» THE PROBLEM: Restate all of the following data exactly, keeping any images out of the copy.

» SUPPLIED INFORMATION:
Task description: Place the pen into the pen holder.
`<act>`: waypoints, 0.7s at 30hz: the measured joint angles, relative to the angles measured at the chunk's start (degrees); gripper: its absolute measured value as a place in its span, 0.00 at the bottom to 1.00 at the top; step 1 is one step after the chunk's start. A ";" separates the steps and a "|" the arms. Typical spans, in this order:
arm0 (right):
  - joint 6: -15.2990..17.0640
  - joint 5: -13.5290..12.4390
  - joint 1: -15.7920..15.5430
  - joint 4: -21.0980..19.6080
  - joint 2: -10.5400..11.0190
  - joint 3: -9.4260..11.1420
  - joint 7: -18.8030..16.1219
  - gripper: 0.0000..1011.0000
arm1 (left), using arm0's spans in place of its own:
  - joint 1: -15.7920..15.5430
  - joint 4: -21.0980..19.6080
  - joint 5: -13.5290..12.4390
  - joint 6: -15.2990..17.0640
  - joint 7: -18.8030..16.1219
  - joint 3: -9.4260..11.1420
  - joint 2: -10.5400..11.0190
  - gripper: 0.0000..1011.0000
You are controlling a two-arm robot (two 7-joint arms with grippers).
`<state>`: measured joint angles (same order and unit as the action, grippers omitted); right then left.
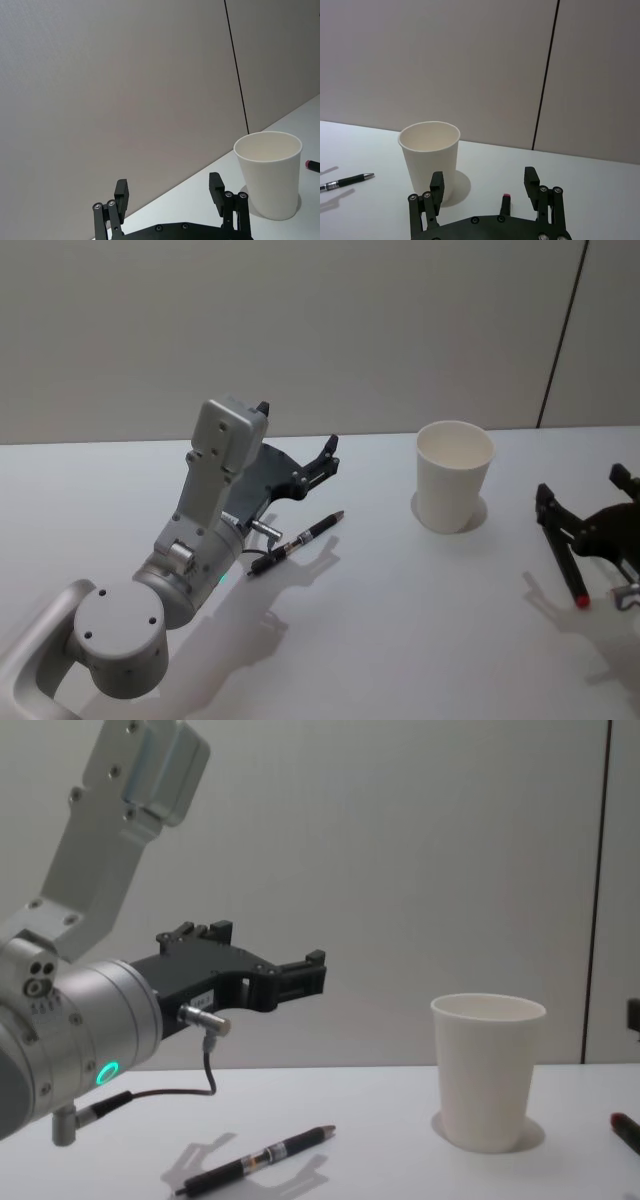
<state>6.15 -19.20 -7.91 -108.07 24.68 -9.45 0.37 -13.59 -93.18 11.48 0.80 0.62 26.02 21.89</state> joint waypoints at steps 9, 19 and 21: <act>5.42 -2.84 -1.26 -2.72 0.26 1.23 3.82 0.99 | 0.00 0.00 0.00 0.00 0.00 0.00 0.00 0.99; 14.77 -7.12 0.20 -4.00 -1.27 2.36 8.68 0.99 | 0.00 0.00 0.00 0.00 0.00 0.00 0.00 0.99; 16.63 -7.77 1.09 -3.64 -1.80 2.50 9.42 0.99 | 0.00 0.00 0.00 0.00 0.00 0.00 0.00 0.99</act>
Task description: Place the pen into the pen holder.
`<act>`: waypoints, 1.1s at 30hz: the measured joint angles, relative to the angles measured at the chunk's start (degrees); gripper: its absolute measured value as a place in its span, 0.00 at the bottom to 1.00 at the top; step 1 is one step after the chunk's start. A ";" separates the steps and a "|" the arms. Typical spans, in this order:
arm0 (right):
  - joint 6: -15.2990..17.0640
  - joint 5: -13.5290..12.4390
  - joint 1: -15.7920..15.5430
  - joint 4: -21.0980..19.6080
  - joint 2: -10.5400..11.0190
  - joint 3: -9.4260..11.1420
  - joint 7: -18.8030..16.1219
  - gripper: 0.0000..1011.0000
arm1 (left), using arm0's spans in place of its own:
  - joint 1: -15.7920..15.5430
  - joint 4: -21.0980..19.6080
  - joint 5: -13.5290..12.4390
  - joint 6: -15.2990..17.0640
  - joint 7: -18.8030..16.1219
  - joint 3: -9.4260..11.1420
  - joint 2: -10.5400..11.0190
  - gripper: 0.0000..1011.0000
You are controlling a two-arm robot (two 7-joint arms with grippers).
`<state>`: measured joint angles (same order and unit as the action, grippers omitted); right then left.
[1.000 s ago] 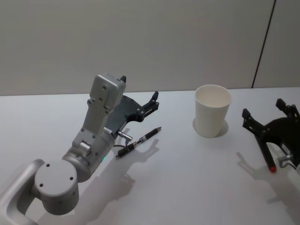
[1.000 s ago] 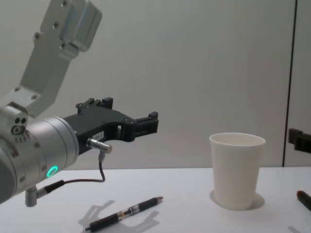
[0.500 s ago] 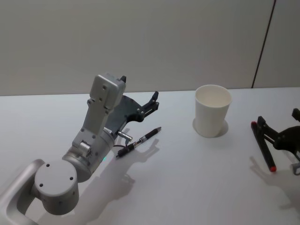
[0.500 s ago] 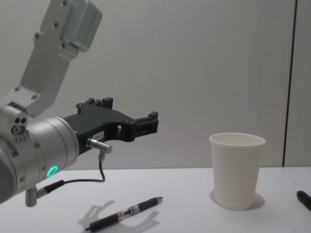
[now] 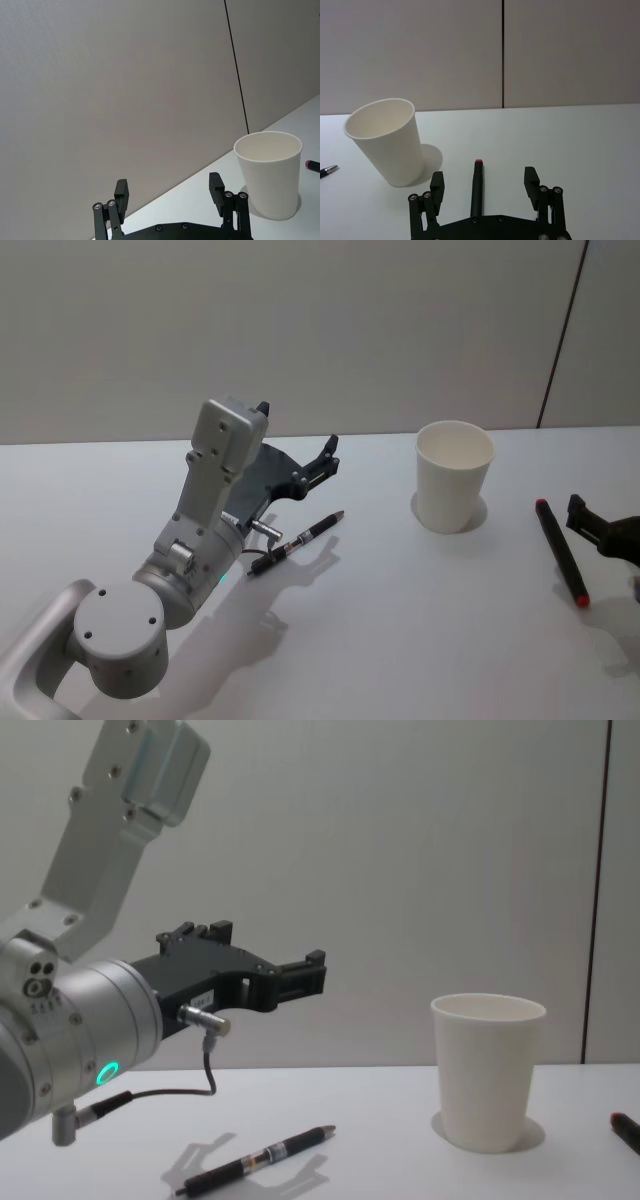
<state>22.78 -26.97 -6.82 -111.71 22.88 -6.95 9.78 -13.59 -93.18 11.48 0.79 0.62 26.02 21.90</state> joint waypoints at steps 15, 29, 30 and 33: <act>8.58 2.19 5.94 4.46 -2.70 -0.93 1.06 0.99 | 0.00 0.00 0.00 0.00 0.00 0.00 0.00 0.99; 12.31 7.94 10.90 10.87 -5.14 -2.85 -0.77 0.99 | 0.00 0.00 0.00 0.00 0.00 0.00 0.00 0.99; 12.56 8.36 11.37 11.56 -5.45 -3.02 -0.89 0.99 | 0.00 0.00 0.00 0.00 0.00 0.00 0.00 0.99; 12.86 9.03 12.00 12.59 -5.90 -3.27 -1.11 0.99 | 0.00 0.00 0.00 0.00 0.00 0.00 0.00 0.99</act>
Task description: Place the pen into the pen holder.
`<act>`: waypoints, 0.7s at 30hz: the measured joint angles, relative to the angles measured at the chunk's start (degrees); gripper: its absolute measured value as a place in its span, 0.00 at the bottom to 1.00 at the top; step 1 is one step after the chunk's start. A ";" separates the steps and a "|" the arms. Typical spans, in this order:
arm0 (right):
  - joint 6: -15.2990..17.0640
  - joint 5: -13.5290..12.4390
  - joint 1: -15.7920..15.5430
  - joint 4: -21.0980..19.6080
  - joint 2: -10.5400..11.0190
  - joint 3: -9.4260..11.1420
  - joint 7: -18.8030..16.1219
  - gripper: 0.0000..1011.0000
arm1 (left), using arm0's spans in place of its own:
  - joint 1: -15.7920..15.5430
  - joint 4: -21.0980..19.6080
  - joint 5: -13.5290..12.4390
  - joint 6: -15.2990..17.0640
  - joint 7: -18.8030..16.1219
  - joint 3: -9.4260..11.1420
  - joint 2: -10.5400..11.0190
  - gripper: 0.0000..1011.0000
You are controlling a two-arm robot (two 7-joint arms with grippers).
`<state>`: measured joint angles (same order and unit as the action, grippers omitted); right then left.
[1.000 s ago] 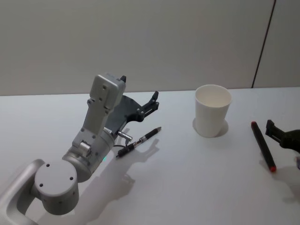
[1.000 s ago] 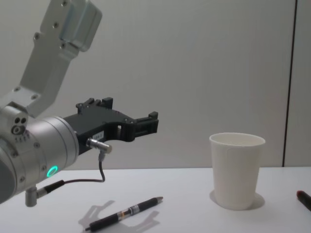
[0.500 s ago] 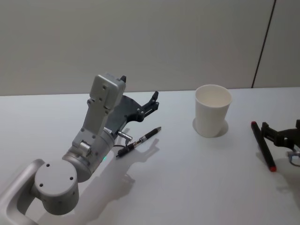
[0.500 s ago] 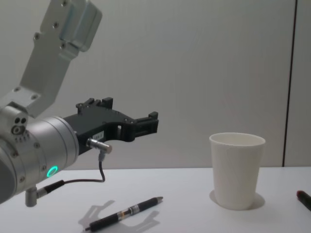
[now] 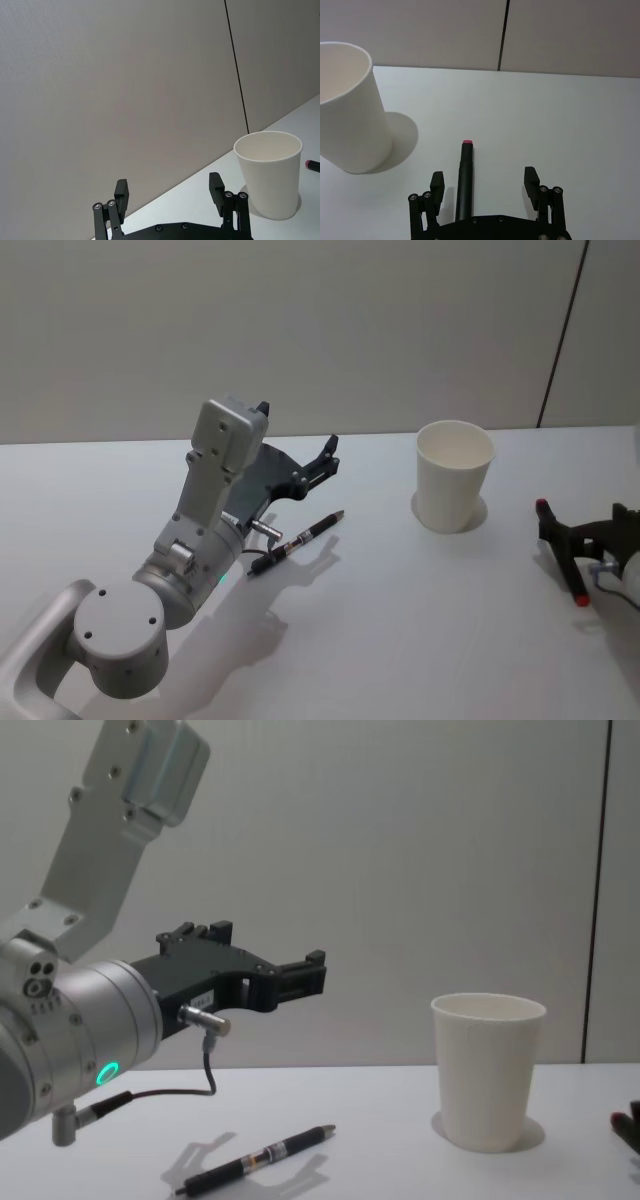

» ANSWER TO THIS EXERCISE:
Task description: Place the pen into the pen holder.
`<act>`: waypoints, 0.7s at 30hz: the measured joint angles, relative to the angles measured at the chunk's start (degrees); gripper: its absolute measured value as a place in its span, 0.00 at the bottom to 1.00 at the top; step 1 is one step after the chunk's start. A ";" separates the steps and a "|" the arms. Typical spans, in this order:
arm0 (right):
  - joint 6: -15.2990..17.0640
  - joint 5: -13.5290..12.4390
  - joint 1: -15.7920..15.5430
  - joint 4: -21.0980..19.6080
  - joint 2: -10.5400..11.0190
  - joint 3: -9.4260..11.1420
  - joint 7: -18.8030..16.1219
  - gripper: 0.0000..1011.0000
arm1 (left), using arm0's spans in place of its own:
  - joint 1: -15.7920..15.5430
  - joint 4: -21.0980..19.6080
  - joint 5: -13.5290..12.4390
  - joint 6: -15.2990..17.0640
  - joint 7: -18.8030..16.1219
  - joint 3: -9.4260..11.1420
  - joint 2: -10.5400..11.0190
  - gripper: 0.0000..1011.0000
You are controlling a two-arm robot (two 7-joint arms with grippers).
`<state>`: measured joint angles (same order and unit as the action, grippers omitted); right then left.
<state>6.15 -19.20 -7.91 -108.07 24.68 -9.45 0.37 -13.59 -93.18 11.48 0.80 0.62 26.02 21.89</state> joint waypoints at steps 9, 19 and 21: <act>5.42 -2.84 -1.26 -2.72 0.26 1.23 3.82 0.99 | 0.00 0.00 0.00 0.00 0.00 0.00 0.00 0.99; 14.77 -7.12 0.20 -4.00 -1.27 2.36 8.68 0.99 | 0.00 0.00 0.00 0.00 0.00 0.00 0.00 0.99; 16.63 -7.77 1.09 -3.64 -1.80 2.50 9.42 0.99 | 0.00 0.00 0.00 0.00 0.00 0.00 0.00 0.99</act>
Task description: Place the pen into the pen holder.
`<act>`: waypoints, 1.1s at 30hz: the measured joint angles, relative to the angles measured at the chunk's start (degrees); gripper: its absolute measured value as a place in its span, 0.00 at the bottom to 1.00 at the top; step 1 is one step after the chunk's start. A ";" separates the steps and a "|" the arms. Typical spans, in this order:
arm0 (right):
  - joint 6: -15.2990..17.0640
  - joint 5: -13.5290..12.4390
  - joint 1: -15.7920..15.5430
  - joint 4: -21.0980..19.6080
  - joint 2: -10.5400..11.0190
  - joint 3: -9.4260..11.1420
  - joint 7: -18.8030..16.1219
  - gripper: 0.0000..1011.0000
arm1 (left), using arm0's spans in place of its own:
  - joint 1: -15.7920..15.5430
  - joint 4: -21.0980..19.6080
  - joint 5: -13.5290..12.4390
  - joint 6: -15.2990..17.0640
  - joint 7: -18.8030..16.1219
  - joint 3: -9.4260..11.1420
  - joint 2: -10.5400..11.0190
  - gripper: 0.0000..1011.0000
You are controlling a two-arm robot (two 7-joint arms with grippers).
`<state>`: measured joint angles (same order and unit as the action, grippers omitted); right then left.
[1.000 s ago] 
[1.000 s ago] 
[0.500 s ago] 
[0.500 s ago] 
[now] 
<state>22.78 -26.97 -6.82 -111.71 22.88 -6.95 9.78 -13.59 -93.18 11.48 0.79 0.62 26.02 21.90</state> joint waypoints at steps 15, 29, 30 and 33: <act>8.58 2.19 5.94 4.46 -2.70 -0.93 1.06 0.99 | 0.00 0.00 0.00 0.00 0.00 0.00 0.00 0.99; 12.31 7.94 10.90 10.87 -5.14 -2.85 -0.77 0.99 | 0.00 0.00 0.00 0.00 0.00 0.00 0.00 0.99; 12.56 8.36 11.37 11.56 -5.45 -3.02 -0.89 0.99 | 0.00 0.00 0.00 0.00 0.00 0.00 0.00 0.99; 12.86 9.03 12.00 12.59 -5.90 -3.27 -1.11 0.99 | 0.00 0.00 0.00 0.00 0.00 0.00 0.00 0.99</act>
Task description: Place the pen into the pen holder.
`<act>`: waypoints, 0.7s at 30hz: the measured joint angles, relative to the angles measured at the chunk's start (degrees); gripper: its absolute measured value as a place in its span, 0.00 at the bottom to 1.00 at the top; step 1 is one step after the chunk's start. A ";" separates the steps and a "|" the arms. Typical spans, in this order:
arm0 (right):
  - joint 6: -15.2990..17.0640
  - joint 5: -13.5290..12.4390
  - joint 1: -15.7920..15.5430
  - joint 4: -21.0980..19.6080
  - joint 2: -10.5400..11.0190
  - joint 3: -9.4260..11.1420
  - joint 7: -18.8030..16.1219
  - gripper: 0.0000..1011.0000
arm1 (left), using arm0's spans in place of its own:
  - joint 1: -15.7920..15.5430
  - joint 4: -21.0980..19.6080
  - joint 5: -13.5290..12.4390
  - joint 6: -15.2990..17.0640
  - joint 7: -18.8030..16.1219
  - joint 3: -9.4260..11.1420
  - joint 2: -10.5400..11.0190
  - gripper: 0.0000..1011.0000
You are controlling a two-arm robot (two 7-joint arms with grippers).
`<state>`: measured joint angles (same order and unit as the action, grippers omitted); right then left.
[1.000 s ago] 
[1.000 s ago] 
[0.500 s ago] 
[0.500 s ago] 
[now] 

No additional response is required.